Newport was the scene of much activity during the American Revolution. William Ellery was a Newport native and one of the signers of the Declaration of Independence.

In the winter of 1775, and 1776, the Rhode Island Legislature placed militia general William West in charge of rooting out loyalists in Newport, which resulted in several individuals being exiled to the northern part of the state, including Joseph Wanton and Thomas Vernon.

On December 8, 1776, the British occupied the city without opposition. Sir Peter Parker led 50-gun British ships, while Lieutenant-General Henry Clinton led 7,000 troops. According to Alfred Thayer Mahan, "The immediate effect was to close a haven of privateers, which flanked the route of all vessels bound from Europe to New York."

In the summer of 1778, the Americans began the campaign known as the Battle of Rhode Island. This was the first joint operation between the Americans and the French after the signing of the Treaty of Alliance. The Americans based in Tiverton planned a formal siege of the town, but the French refused to take part, instead preferring a frontal assault.
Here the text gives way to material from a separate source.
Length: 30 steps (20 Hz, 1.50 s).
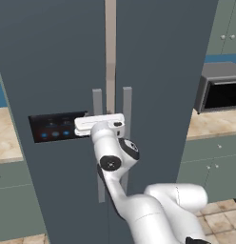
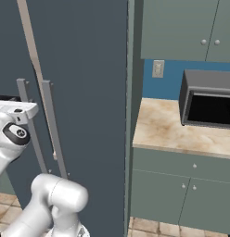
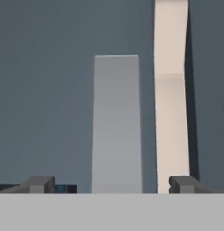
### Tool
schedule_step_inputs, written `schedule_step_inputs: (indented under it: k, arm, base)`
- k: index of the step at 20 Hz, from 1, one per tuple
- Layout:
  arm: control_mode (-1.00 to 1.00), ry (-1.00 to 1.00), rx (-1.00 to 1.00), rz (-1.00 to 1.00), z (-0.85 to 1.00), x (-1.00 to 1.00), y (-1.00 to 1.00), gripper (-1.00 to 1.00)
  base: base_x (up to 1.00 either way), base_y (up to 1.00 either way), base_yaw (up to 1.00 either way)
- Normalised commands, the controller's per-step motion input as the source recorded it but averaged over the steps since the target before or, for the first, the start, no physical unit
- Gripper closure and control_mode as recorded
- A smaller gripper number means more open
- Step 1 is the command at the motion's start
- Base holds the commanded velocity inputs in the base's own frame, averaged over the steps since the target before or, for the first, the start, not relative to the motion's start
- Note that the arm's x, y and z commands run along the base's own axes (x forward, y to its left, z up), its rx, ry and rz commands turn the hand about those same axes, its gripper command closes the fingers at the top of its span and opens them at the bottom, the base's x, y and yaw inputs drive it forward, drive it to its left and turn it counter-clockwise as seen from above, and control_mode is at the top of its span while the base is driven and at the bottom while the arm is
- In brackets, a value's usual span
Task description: Open the freezer door, pick up the ice cube tray from the freezer, and place it on the dining counter.
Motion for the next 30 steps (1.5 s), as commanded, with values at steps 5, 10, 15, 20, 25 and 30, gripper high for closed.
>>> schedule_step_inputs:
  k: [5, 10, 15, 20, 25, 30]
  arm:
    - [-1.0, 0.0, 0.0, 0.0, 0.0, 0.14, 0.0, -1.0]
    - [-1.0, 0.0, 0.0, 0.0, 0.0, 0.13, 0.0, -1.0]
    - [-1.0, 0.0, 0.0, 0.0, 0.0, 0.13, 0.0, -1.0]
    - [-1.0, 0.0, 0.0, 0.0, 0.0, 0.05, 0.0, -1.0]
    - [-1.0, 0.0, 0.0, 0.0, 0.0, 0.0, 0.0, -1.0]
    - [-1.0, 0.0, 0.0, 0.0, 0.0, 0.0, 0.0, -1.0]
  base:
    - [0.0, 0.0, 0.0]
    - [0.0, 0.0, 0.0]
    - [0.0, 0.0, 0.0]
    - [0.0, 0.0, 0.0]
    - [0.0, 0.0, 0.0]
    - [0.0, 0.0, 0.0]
This weakened the American position, and the British were able to expel the Americans from the island.

In 1779, the British abandoned the location. Rodney lamented, "The evacuating Rhode Island was the most fatal measure that could possibly have been adopted. It gave up the best and noblest harbor in America, capable of containing the whole Navy of Britain, and where they could in all seasons lie in perfect security; and from whence squadrons, in forty-eight hours, could blockade the three capital cities of America; namely, Boston, New York, and Philadelphia."
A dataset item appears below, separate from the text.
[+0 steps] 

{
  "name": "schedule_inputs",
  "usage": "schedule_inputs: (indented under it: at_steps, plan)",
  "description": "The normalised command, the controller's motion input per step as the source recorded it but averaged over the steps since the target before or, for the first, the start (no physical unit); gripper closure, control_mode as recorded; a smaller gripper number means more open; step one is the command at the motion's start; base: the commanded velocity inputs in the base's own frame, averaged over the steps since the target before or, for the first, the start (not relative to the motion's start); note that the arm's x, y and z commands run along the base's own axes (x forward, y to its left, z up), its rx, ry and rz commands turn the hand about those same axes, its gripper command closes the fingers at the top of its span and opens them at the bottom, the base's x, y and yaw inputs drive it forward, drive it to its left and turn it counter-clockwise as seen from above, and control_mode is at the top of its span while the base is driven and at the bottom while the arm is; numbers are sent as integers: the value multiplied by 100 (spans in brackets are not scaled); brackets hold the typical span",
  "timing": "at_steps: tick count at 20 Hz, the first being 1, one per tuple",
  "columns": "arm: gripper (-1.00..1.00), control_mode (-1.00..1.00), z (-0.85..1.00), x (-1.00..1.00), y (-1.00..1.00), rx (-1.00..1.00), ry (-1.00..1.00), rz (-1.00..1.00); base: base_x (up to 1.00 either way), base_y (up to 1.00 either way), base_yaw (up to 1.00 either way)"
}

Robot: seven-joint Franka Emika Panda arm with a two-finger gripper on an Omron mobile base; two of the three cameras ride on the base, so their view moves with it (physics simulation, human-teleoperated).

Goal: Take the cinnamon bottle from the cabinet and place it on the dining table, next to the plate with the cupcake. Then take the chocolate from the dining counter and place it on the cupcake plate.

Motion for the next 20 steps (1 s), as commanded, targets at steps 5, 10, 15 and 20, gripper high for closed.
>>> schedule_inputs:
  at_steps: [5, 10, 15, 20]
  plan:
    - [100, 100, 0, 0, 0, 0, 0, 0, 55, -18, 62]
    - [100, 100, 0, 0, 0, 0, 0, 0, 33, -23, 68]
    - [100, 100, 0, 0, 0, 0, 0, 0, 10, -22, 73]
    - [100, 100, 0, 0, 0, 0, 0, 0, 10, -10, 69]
On July 10, 1780, a French expedition arrived in Narragansett Bay off Newport with an army of 450 officers and 5,300 men, sent by King Louis XVI and commanded by Jean-Baptiste Donatien de Vimeur, comte de Rochambeau. For the rest of the war, Newport served as the base of the French forces in the United States. In July 1781, Rochambeau was finally able to leave Newport for Providence to begin the decisive march to Yorktown, Virginia, along with General George Washington. The Rochambeau Monument in King Park on Wellington Avenue commemorates Rochambeau's contributions to the Revolutionary War and to Newport's history.

Newport's population fell from over 9,000 (according to the census of 1774) to fewer than 4,000 by the time that the war ended (1783). Over 200 abandoned buildings were torn down in the 1780s. The war destroyed Newport's economic wealth, because years of military occupation closed the city to any form of trade.
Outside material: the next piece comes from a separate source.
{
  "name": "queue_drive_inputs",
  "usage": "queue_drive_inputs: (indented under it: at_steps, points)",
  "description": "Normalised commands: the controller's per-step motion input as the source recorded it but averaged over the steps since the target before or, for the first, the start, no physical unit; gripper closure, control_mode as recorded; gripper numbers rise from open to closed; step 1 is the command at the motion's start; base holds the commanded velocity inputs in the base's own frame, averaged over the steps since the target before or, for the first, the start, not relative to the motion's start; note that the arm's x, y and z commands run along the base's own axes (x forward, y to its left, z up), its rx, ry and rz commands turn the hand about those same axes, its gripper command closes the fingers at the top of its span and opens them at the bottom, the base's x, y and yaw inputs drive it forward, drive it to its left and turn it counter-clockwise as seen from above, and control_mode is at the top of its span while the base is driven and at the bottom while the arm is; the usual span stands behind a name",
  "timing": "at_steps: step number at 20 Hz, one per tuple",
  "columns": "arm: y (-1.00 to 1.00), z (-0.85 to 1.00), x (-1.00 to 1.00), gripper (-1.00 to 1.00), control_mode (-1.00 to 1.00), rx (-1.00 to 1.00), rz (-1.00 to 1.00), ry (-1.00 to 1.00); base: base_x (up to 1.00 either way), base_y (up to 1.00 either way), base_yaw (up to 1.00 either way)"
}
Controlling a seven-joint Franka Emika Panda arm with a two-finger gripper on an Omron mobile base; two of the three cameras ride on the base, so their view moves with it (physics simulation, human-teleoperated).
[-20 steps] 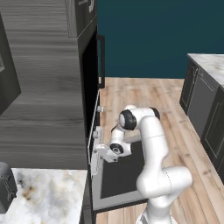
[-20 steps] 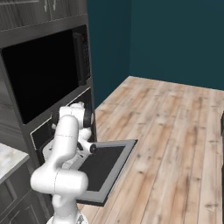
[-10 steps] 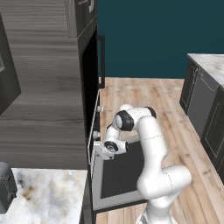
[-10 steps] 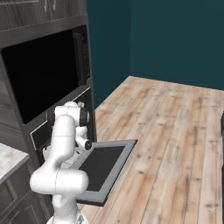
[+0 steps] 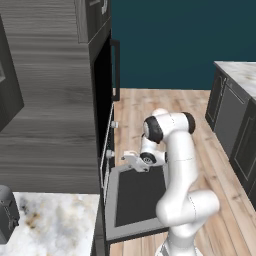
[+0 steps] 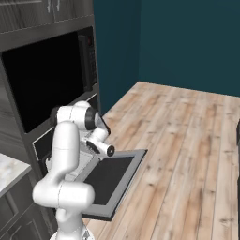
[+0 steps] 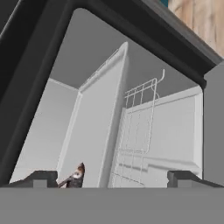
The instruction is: Place the fish on the top rack of the oven, and slide the tray back inside. Close the oven door.
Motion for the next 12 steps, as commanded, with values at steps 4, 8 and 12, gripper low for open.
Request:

It was in Newport that the Rhode Island General Assembly voted to ratify the Constitution in 1790 and become the 13th state, acting under pressure from the merchant community of Providence. The city was the last residence of Commodore Oliver Hazard Perry and the birthplace of Commodore Matthew C. Perry and Unitarian William Ellery Channing.

===Summer mansions===

Beginning in the mid-nineteenth century, wealthy southern planters seeking to escape the heat began to build summer cottages on Bellevue Avenue, such as Kingscote (1839). Around the middle of the century, wealthy northerners, such as the Wetmore family, began construction on larger mansions, such as Chateau-sur-Mer (1852) nearby. Most of these early families made a substantial part of their fortunes in the Old China Trade.

By the turn of the 20th century, many of the nation's wealthiest families were summering in Newport, including the Vanderbilts, Astors, and the Widener family, who constructed the largest "cottages", such as The Breakers (1895) and Miramar (1915). They resided for a brief summer social season in grand mansions with elaborate receiving rooms, dining rooms, music rooms, and ballrooms—but with few bedrooms, since the guests were expected to have "cottages" of their own. Many of the homes were designed by New York architect Richard Morris Hunt, who kept a house in Newport himself.

The social scene at Newport is described in Edith Wharton's novel The Age of Innocence. Wharton's own Newport "cottage" was called Land's End. Today, many mansions continue in private use. Hammersmith Farm is the mansion where John F. Kennedy and Jackie Kennedy held their wedding reception; it was open to tourists as a "house museum", but has since been purchased and reconverted into a private residence. Many of the other mansions are open to tourists, and others were converted into academic buildings for Salve Regina College in the 1930s, when the owners could no longer afford their tax bills.

In the mid-19th century, a large number of Irish immigrants settled in Newport. The Fifth Ward of Newport in the southern part of the city became a staunch Irish neighborhood for many generations. To this day, St. Patrick's Day is an important day of pride and celebration in Newport, with a large parade down Thames Street.

The oldest Catholic parish in Rhode Island is St. Mary's, located on Spring Street, though the current building is not original.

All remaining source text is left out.